Book Review: Database Reliability Engineering – Designing and Operating Resilient Database Systems

DBRE cover

Hello and welcome to yet another book review. Databases have been called the “killer application of IT” and it is true that in, almost any, computing environment today, one or more databases are in play. Having said that, in-depth knowledge of these database systems used to reside with the DBAs of an organization. Today, with the roles being in flux, if you are an SRE chances are you have to deal with databases, quite often without the luxury of a dedicated DBA. Databases themselves have proliferated as well, with NoSQL paradigm entering the market and various combinations of the CAP theorem in effect, depending on the use case. So, it was about time that a dedicated volume appeared in the market that deals with how to apply SRE principles within a database context. Let’s start with the table of contents:

  1. Introducing Database Reliability Engineering
  2. Service-Level Management
  3. Risk Management
  4. Operational Visibility
  5. Infrastructure Engineering
  6. Infrastructure Management
  7. Backup and Recovery
  8. Release Management
  9. Security
  10. Data Storage, Index and Replication
  11. Datastore Field Guide
  12. A Data Architecture Sampler
  13. Making the case for DBRE

Substituting Reliability Engineer, as opposed to Administrator, gives this book a distinct flavor. REs (be it SREs or DBREs) come from the software domain and strive to apply software engineering principles to the operational domain – eliminating toil as they go. In addition, the cornerstone of RE is interfacing with other domains (software engineering, network engineering and yes, DBA come to mind), thus from the get go, the book stresses the need that, while the technical aspects of the book might already be known to a good DBA, there are organizational and cultural aspects to be considered as well (as in, “tear down these silos”).

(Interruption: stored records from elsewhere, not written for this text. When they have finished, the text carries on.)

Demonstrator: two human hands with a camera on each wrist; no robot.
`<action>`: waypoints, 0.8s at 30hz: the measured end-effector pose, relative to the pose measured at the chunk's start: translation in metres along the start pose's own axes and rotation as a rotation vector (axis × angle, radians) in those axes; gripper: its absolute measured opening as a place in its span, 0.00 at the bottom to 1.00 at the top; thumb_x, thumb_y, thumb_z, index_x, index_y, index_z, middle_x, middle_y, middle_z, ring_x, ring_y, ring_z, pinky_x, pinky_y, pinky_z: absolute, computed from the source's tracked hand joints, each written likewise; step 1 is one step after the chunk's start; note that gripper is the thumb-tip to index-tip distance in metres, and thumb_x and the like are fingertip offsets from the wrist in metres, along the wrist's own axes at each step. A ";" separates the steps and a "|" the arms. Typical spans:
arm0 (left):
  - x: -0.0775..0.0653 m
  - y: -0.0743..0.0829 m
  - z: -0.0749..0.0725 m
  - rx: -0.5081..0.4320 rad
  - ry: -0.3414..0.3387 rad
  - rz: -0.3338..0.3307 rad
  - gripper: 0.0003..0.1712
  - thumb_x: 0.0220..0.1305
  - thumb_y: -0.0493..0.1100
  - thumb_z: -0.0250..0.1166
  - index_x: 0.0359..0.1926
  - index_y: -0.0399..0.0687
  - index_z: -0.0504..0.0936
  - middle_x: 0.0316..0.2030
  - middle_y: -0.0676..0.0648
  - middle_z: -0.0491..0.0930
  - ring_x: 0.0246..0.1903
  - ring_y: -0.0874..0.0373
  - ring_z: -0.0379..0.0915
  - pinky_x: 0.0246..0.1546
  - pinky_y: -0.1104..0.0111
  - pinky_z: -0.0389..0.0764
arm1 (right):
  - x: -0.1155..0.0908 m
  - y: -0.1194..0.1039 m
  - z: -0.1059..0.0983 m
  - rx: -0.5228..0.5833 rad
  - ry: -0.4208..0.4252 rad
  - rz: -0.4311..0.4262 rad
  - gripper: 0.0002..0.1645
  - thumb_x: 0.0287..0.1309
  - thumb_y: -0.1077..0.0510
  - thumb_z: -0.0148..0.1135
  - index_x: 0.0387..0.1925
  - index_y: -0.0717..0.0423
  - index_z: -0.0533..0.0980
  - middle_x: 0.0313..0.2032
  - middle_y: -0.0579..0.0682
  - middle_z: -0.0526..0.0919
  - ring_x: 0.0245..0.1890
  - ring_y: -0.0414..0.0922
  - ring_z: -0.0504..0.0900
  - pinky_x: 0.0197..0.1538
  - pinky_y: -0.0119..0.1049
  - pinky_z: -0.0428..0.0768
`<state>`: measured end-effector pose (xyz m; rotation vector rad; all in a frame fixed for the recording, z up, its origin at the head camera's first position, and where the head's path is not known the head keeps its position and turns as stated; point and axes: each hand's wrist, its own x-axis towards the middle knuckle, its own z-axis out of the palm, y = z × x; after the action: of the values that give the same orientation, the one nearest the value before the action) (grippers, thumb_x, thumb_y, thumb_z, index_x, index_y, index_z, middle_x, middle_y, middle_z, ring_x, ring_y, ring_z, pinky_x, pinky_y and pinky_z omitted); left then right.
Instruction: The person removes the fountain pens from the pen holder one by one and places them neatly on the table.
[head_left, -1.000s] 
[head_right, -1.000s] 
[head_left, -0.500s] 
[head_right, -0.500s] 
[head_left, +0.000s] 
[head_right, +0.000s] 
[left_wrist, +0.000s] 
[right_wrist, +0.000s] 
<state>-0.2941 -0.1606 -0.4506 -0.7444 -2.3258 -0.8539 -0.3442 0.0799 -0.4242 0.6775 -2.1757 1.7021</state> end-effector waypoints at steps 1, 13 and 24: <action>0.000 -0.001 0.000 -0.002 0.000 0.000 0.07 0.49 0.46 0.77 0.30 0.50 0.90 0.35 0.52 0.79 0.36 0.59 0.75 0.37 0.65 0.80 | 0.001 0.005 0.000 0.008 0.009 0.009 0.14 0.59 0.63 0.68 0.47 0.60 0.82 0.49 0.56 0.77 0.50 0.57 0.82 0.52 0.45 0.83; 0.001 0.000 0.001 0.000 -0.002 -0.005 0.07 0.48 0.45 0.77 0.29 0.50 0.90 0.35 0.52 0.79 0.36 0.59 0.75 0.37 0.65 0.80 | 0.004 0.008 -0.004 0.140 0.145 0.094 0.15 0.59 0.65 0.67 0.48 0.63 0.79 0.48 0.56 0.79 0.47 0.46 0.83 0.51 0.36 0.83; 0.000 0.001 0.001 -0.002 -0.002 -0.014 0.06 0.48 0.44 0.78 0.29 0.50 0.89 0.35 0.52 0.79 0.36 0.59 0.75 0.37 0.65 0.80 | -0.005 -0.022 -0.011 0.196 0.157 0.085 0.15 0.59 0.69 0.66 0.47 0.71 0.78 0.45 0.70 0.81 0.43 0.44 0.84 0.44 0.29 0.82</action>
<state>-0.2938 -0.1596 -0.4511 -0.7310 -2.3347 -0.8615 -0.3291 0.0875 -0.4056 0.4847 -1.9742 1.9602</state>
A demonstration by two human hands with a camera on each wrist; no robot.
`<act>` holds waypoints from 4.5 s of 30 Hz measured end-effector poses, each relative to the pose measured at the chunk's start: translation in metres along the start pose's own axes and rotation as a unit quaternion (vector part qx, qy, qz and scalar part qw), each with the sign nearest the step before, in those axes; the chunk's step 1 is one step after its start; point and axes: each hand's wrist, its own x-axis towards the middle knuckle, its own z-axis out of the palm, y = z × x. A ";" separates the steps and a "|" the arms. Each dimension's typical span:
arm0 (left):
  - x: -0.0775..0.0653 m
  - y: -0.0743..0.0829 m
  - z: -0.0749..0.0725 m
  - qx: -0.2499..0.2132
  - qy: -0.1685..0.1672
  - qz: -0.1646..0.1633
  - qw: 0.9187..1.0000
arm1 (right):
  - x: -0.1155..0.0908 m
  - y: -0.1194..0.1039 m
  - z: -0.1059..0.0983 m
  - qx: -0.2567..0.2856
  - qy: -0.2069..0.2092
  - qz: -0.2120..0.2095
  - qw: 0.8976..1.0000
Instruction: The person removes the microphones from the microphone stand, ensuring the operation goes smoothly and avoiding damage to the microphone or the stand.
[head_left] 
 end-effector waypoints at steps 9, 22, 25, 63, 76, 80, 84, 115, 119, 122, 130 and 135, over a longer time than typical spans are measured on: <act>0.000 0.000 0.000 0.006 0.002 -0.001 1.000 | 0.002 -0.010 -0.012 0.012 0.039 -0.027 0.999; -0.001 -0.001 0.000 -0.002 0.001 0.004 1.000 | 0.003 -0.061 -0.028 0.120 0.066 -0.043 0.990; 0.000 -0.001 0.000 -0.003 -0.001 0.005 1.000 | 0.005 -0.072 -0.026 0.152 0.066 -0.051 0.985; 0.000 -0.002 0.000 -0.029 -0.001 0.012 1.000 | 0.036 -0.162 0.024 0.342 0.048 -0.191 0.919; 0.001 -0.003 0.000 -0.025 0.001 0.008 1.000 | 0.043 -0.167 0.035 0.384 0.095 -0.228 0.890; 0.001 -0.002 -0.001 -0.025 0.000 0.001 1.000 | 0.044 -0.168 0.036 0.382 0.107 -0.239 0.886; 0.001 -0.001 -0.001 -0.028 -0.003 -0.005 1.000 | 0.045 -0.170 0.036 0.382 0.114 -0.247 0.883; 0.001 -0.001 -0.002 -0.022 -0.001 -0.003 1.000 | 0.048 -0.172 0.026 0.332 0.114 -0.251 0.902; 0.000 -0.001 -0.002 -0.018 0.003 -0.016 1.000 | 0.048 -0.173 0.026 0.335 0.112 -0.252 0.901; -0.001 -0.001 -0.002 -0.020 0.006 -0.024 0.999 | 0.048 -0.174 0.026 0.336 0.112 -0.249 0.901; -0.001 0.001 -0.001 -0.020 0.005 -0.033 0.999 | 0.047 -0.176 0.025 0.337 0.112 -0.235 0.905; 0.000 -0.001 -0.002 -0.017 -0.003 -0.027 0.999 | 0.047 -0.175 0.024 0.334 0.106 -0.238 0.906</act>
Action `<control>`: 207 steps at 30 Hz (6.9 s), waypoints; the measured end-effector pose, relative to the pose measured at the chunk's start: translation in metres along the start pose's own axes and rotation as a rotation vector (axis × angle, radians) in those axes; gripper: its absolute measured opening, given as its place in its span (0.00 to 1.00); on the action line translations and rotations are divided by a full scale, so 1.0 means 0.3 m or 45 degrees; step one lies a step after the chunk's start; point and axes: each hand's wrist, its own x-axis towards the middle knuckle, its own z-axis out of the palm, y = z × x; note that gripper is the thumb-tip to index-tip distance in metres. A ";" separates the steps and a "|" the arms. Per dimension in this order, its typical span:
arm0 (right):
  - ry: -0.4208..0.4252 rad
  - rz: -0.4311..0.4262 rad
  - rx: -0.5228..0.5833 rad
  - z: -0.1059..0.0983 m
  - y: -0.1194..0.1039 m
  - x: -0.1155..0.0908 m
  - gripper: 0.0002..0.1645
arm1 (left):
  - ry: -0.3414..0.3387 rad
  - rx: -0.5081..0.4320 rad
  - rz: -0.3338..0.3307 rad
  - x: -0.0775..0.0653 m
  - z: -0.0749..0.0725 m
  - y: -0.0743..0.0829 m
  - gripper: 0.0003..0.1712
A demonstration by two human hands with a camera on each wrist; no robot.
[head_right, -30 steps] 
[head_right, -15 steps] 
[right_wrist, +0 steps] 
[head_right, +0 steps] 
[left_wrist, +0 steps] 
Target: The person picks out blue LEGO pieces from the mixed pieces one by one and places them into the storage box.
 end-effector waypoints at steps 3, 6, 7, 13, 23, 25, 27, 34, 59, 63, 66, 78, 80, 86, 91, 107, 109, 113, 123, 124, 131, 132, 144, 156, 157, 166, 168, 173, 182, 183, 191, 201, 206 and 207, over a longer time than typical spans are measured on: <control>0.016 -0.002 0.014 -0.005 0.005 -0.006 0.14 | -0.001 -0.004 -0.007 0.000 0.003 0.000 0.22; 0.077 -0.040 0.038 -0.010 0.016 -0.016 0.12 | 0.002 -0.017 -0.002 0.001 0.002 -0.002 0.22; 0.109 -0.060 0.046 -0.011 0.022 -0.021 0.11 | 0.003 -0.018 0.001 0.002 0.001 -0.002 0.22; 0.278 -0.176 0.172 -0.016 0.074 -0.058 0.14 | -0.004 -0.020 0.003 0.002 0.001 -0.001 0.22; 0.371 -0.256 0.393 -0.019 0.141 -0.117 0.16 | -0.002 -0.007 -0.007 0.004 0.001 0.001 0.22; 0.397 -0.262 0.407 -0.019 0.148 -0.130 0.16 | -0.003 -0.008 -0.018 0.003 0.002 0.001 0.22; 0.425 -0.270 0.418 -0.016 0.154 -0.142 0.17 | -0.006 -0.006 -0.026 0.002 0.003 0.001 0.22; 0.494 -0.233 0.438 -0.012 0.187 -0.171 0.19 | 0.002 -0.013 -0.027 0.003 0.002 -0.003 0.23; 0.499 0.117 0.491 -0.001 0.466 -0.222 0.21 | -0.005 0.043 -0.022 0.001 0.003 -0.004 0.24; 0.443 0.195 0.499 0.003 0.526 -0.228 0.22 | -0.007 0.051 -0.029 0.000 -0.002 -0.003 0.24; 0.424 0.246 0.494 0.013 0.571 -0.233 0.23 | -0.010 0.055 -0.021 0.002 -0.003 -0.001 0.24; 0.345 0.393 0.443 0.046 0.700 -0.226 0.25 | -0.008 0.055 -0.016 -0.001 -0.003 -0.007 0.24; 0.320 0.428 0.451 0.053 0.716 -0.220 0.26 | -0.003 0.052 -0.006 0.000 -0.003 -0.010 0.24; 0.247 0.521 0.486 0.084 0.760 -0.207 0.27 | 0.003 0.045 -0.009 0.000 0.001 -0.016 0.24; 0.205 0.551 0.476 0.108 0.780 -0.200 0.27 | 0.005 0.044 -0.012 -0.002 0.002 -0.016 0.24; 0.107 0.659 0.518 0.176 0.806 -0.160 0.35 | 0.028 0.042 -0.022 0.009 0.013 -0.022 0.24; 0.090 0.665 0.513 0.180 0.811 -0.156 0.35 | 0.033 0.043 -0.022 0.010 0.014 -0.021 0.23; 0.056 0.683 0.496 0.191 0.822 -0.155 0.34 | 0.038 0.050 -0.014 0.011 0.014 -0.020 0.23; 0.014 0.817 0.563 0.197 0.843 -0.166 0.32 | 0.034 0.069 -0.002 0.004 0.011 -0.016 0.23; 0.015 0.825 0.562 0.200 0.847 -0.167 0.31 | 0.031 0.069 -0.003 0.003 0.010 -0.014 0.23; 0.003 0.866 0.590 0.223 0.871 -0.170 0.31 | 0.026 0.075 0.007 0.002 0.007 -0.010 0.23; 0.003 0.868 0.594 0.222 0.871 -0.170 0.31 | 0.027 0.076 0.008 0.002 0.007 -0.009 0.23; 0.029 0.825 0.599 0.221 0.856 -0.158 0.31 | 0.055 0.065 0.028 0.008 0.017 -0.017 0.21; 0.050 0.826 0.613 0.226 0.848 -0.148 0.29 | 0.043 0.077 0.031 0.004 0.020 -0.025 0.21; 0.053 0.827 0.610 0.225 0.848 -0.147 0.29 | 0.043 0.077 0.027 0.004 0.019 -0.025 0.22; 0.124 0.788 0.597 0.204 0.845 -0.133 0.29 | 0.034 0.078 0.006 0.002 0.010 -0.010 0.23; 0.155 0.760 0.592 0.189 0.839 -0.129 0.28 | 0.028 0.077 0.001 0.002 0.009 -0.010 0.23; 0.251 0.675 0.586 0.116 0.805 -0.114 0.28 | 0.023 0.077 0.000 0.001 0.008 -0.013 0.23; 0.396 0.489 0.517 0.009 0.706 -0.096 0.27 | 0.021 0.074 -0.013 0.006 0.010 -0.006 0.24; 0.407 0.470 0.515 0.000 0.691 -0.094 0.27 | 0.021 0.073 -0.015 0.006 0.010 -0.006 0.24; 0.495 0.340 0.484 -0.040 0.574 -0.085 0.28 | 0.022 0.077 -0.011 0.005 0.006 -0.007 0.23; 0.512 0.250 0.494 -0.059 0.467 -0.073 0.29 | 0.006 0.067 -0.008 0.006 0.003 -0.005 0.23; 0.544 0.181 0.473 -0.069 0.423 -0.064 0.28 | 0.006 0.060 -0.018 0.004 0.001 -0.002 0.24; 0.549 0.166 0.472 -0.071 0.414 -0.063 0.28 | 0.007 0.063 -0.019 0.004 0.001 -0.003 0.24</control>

The book kicks off with an introduction to the concepts that will be discussed, including a Maslow-like hierarchy of DBRE needs (the authors point out that it is totally fine to move between levels at will/need),moves on introducing traditional SRE concepts such as SLOs and how do they apply to the real world (and more importantly, how do they evolve). Risk and how to manage it gets a treatment, as well as a chapter on how to define operational visibility. No treatise on the subject would be complete without a discussion of the underlying infrastructure concepts. Recent developments such as containerization get fairly accurate and fair coverage, as well as more traditional approaches. Backup and recovery gets an extensive chapter, as this is perhaps the most important topic when dealing with databases (for certain companies, large scale dataloss could mean end of business, period). Release management, including CI/CD for databases is discussed, signifying the application of principles carried over from the software domain to the database world. Once all these topics are discussed, there is a chapter on security, including well-known attacks, such as SQL injection (which we should have gotten rid of by now!) and mitigations, including judicious use of cryptography. These chapters in my opinion form the first dimension on the book, which tends to be quite operations-heavy (and rightly so). The book then makes a foray into more traditional territory, discussing topics such as replication topologies, a datastore field guide, architectural patterns for distributed databases and finally, closes off quite nicely with a chapter on DBRE culture.

Now that we have an overview of the structure of the book (and it is a really well structured book), the big question is “does it deliver?”. In my opinion, yes, the authors keep a nice conversational style in what could have been quite some dry-writing. The authors are well known figures in the SRE (or is it DBRE?) world and the splice the text with quite a few anecdotes and external examples. Also the need for proper visibility and traceability is brought front and center (in fact the notion of establishing SLOs is centered around measurable data), I really liked that touch. The human factor is discussed in a few places in the book, which more often than not tends to be overlooked. Even skimming through the book (or speed-reading it) can yield results, given that there are a lot of visual aids. Another nice touch is that in the discussion of security, DREAD and STRIDE are discussed, which is nice to see these mentioned outside of infosec specific literature. The first chapters, as said before, are ops-heavy and they contain a wealth of information even for seasoned reliability engineers (at the very least as a refresher), while later chapters deal more with data, helping the reader to navigate the ever-increasing sprawl of database solutions.

Overall, I will recommend this book to anyone, regardless of skill level, who has to deal with databases in everyday work. This short review might not really do justice to the book, in every chapter (even the introductory one) there are broad discussion topics that one can have really detailed conversations about. Closing, the approach of the authors to apply Reliability Engineering practices in the database world is a valid one – if the advice and methodology contained in the book is followed, a lot of headaches will be preemptively removed and everybody, engineers, owners and customers will be happy. The book lends itself to repeated readings, be it back-to-back or specific chapters, and I cannot recommend it enough.